After years in the business, the Florida punk rock band Against Me! started to gain traction outside of their cult following after lead singer Laura Jane Grace came out as transgender in 2012. Following her public transition, Grace claimed her stake in her new identity and as a transgender activist on 2014’s “Transgender Dysphoria Blues,” a weighty, sprawling and intimidatingly candid record about Grace’s transition and issues facing the transgender community that turned the punk scene on its head. While “Transgender Dysphoria Blues” is a seminal album for the role of transgender people in the music business and singular in its themes and issues, the band’s seventh album “Shape Shift With Me” is everything their previous album is not.

While “Transgender Dysphoria Blues” was an integral record for the visibility of transgender people in music, Grace went into writing “Shape Shift With Me” with the intention of not making the same album twice. Instead of discussing the politics at hand, Grace wanted to talk about her everyday life as a trans woman. “There needs to be more records about trans rights and everything like that,” Grace said in an interview with Rolling Stone, “but feeling like I already did that, I wanted to move on to write commentary on living from a trans perspective. I wanted to write the transgender response to the Rolling Stones' ‘Exile On Main St.,’ Liz Phair's ‘Exile In Guyville’ and the Streets' ‘A Grand Don’t Come For Free.’ All those records are relationship records.”

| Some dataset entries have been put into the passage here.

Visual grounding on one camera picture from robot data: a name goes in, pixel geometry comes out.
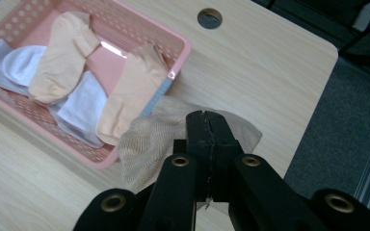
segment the black metal frame
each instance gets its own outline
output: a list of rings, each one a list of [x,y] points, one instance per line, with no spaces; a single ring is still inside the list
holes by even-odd
[[[196,202],[229,203],[235,230],[370,230],[370,210],[350,195],[293,192],[261,157],[245,154],[225,118],[187,115],[187,140],[174,141],[157,181],[138,194],[98,195],[74,230],[195,230]]]

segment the light wood tabletop
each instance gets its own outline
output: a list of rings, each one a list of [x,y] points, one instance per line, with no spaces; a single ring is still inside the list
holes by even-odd
[[[126,4],[192,43],[168,95],[250,121],[263,133],[253,153],[284,176],[329,80],[336,48],[248,0]],[[198,24],[198,13],[208,8],[222,14],[217,29]],[[97,194],[123,188],[120,163],[87,167],[3,112],[0,230],[71,230]],[[198,211],[197,230],[232,230],[232,225],[226,214],[210,208]]]

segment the basket
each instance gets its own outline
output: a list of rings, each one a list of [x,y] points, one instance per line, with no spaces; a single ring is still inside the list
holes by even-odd
[[[13,49],[46,45],[53,20],[69,11],[92,16],[92,30],[102,46],[88,57],[86,67],[107,94],[118,83],[122,56],[133,48],[150,42],[158,45],[171,69],[167,76],[170,80],[177,76],[190,53],[190,43],[184,37],[116,0],[23,0],[0,21],[0,39]],[[118,158],[116,146],[105,144],[94,149],[85,145],[61,130],[46,108],[25,96],[0,88],[0,108],[90,167],[109,167]]]

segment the wooden table
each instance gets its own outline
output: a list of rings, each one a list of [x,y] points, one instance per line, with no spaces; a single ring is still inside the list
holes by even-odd
[[[233,112],[263,138],[254,150],[284,176],[329,80],[336,49],[248,0],[132,0],[193,44],[169,95]],[[215,30],[197,15],[213,8]],[[96,170],[0,111],[0,230],[70,230],[100,192],[122,187],[120,164]],[[225,214],[199,211],[197,230],[231,230]]]

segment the peach sock
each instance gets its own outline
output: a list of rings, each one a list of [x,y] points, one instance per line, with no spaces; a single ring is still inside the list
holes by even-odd
[[[90,15],[67,12],[52,24],[50,41],[29,86],[29,97],[42,105],[56,103],[73,91],[86,57],[100,41],[90,29]]]
[[[167,78],[169,68],[158,48],[146,44],[131,51],[113,92],[108,97],[97,123],[96,134],[116,145],[138,117],[152,95]]]

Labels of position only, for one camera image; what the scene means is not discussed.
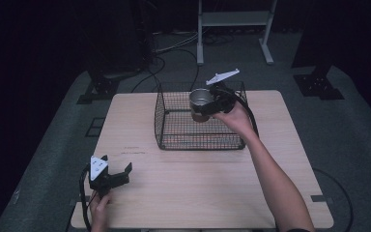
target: metal mesh
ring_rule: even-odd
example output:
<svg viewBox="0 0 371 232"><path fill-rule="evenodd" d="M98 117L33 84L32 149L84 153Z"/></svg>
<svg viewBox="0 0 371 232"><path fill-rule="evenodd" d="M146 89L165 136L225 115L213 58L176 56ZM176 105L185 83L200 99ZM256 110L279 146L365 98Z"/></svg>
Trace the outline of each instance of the metal mesh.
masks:
<svg viewBox="0 0 371 232"><path fill-rule="evenodd" d="M225 82L246 101L242 82ZM222 122L210 118L197 123L191 118L189 92L208 88L205 83L161 83L158 86L155 135L162 150L239 150L244 147L240 137Z"/></svg>

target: person
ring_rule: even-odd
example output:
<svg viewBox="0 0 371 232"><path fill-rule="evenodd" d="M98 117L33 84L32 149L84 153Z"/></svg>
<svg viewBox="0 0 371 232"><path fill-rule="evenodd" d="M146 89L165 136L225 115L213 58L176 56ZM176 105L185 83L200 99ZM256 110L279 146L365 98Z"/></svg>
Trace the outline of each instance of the person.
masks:
<svg viewBox="0 0 371 232"><path fill-rule="evenodd" d="M213 117L222 121L245 142L251 154L268 207L275 218L278 229L283 232L315 231L300 192L255 133L245 108L236 102L236 105L229 113L216 113ZM105 204L107 204L108 200L103 198L100 201L99 198L95 198L94 201L95 204L90 208L91 211L92 208L94 209L92 211L93 228L98 224L106 224Z"/></svg>

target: table top
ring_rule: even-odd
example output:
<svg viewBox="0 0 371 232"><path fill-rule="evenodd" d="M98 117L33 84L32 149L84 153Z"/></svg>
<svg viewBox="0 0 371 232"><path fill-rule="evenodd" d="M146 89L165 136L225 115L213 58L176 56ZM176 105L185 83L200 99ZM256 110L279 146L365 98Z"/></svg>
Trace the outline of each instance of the table top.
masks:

On “Shape Shift With Me,” listeners are brought along on the daily tribulations trans-identified persons deal with on the regular. On the album’s chaotic opener “ProVision L-3,” Grace calls out the invasive nature of airplane security scanners as she forthrightly ponders, “What can you see inside of me?"

Even when Grace is entirely personal, the content is still political. With fierce valor and unflinching righteousness, Grace personifies transgender people and reminds us all that they are alive among us and will not stand to be silenced any longer.

Juxtaposed with Grace’s steadfast fortitude is the sensitive side Grace was tapping into when writing “Shape Shift With Me.” Even in her most vulnerable places, Grace is never weak: on album highlight “Delicate, Petite & Other Things I’ll Never Be,” Grace reveals she wants to be “so real you can’t see the difference,” before begging “I wanna know how you stay you, the world is not enough, I want your brutal truth.”

Against Me! has long been lauded for their literate lyrics, but “Shape Shift With Me” instills beauty and pain in the sheer reality it encompasses.

Even taking away the pretenses of gender, “Shape Shift With Me” reveals a vulnerable, honest, and unwavering album with the Against Me! signature punk sound still intact. Though it is easy to become preoccupied with Grace’s scathing truths, the album is just as sonically dense as its lyrical content. The music is as dissonant and churning as its lyrical counterparts, combining for a visceral experience never heard before on a single album. Even seven albums into their catalogue, Against Me! have reinvented themselves into a new incarnation of the band that will bring them much farther than they’ve ever been before.